A thicket of briars and underbrush hid him from the road. For drowsy hours he had looked through his tangled lattice upon the life that went up and down the highway, himself unseen,—a pedler, bent under the weight of the pack upon his shoulders, making wry faces at his blistered feet; a farmer, mounted on his clumsy two-wheeled cart, returning from the markets of Londinium; a chariot, gay with paint and gilding, with two young nobles arguing over the races at Uriconium; and between all these, long intervals of sun-steeped stillness, when the world drowsed and insects shrilled in the untrod grasses.

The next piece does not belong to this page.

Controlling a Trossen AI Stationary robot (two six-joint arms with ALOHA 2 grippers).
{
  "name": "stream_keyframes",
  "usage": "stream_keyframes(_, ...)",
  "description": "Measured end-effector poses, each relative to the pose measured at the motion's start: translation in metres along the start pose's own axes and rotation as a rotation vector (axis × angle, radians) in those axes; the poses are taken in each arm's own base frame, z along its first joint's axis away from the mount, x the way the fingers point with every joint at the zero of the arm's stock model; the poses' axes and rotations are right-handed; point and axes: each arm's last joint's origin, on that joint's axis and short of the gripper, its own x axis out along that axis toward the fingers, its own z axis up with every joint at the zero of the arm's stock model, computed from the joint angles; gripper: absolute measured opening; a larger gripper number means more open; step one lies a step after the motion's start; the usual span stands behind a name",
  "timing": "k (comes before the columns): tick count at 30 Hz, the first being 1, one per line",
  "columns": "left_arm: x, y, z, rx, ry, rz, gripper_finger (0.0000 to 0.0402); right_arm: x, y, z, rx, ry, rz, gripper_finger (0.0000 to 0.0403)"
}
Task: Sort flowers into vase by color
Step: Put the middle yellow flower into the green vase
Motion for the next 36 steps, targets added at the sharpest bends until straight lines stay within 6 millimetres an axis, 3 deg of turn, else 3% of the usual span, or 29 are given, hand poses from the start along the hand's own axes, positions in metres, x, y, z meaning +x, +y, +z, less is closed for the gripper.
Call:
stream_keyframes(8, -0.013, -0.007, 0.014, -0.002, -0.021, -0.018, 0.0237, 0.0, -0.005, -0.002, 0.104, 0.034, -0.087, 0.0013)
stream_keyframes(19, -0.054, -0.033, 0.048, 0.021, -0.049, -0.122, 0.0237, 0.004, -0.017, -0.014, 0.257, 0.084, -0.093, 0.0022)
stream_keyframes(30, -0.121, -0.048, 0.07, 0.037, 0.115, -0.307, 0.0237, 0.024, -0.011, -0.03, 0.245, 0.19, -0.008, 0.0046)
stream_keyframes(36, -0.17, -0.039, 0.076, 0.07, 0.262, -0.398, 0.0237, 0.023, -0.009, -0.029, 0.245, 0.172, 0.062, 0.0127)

Later there came northward toward Londinium a funeral train, on the way to the cemeteries that lined the road outside the town, weaving in and out among the checkered shadows, stately and slow and solemn in its pomp of death. There was a bier, draped with a pall of sable velvet, and drawn by four white horses, pacing slow. Slaves and clients went on foot before and behind it; and beside it there walked a man, tall and of lordly bearing. His hand rested on the bier's edge; his face, bowed upon his breast, was scored with sorrow. There was dust upon the richness of his mourning cloak; and dust also on the plumed trappings of the horses, and the garments and the sandals of the slaves. This pilgrimage of love and sorrow had been no easy one, nor short. Nicanor, peering through the brambles at the sombre train, read the story in the man's face, where tragedy sat frozen. At once his mind's eyes saw, beneath the embroidered pall, a fair dead face, great eyes closed, and lashes drooping on a marble cheek, two hands folded on a pulseless breast. In a heart-beat it was as though a veil had lifted, and he probed the depths of one phase of the world's tragedy; through one man's sorrow he looked into the sorrows of all men. By his own pain he felt himself made kin to all those thousands of the earth who knew pain also. The feeling lasted but a moment, and was gone, leaving him with hushed breath and shining eyes.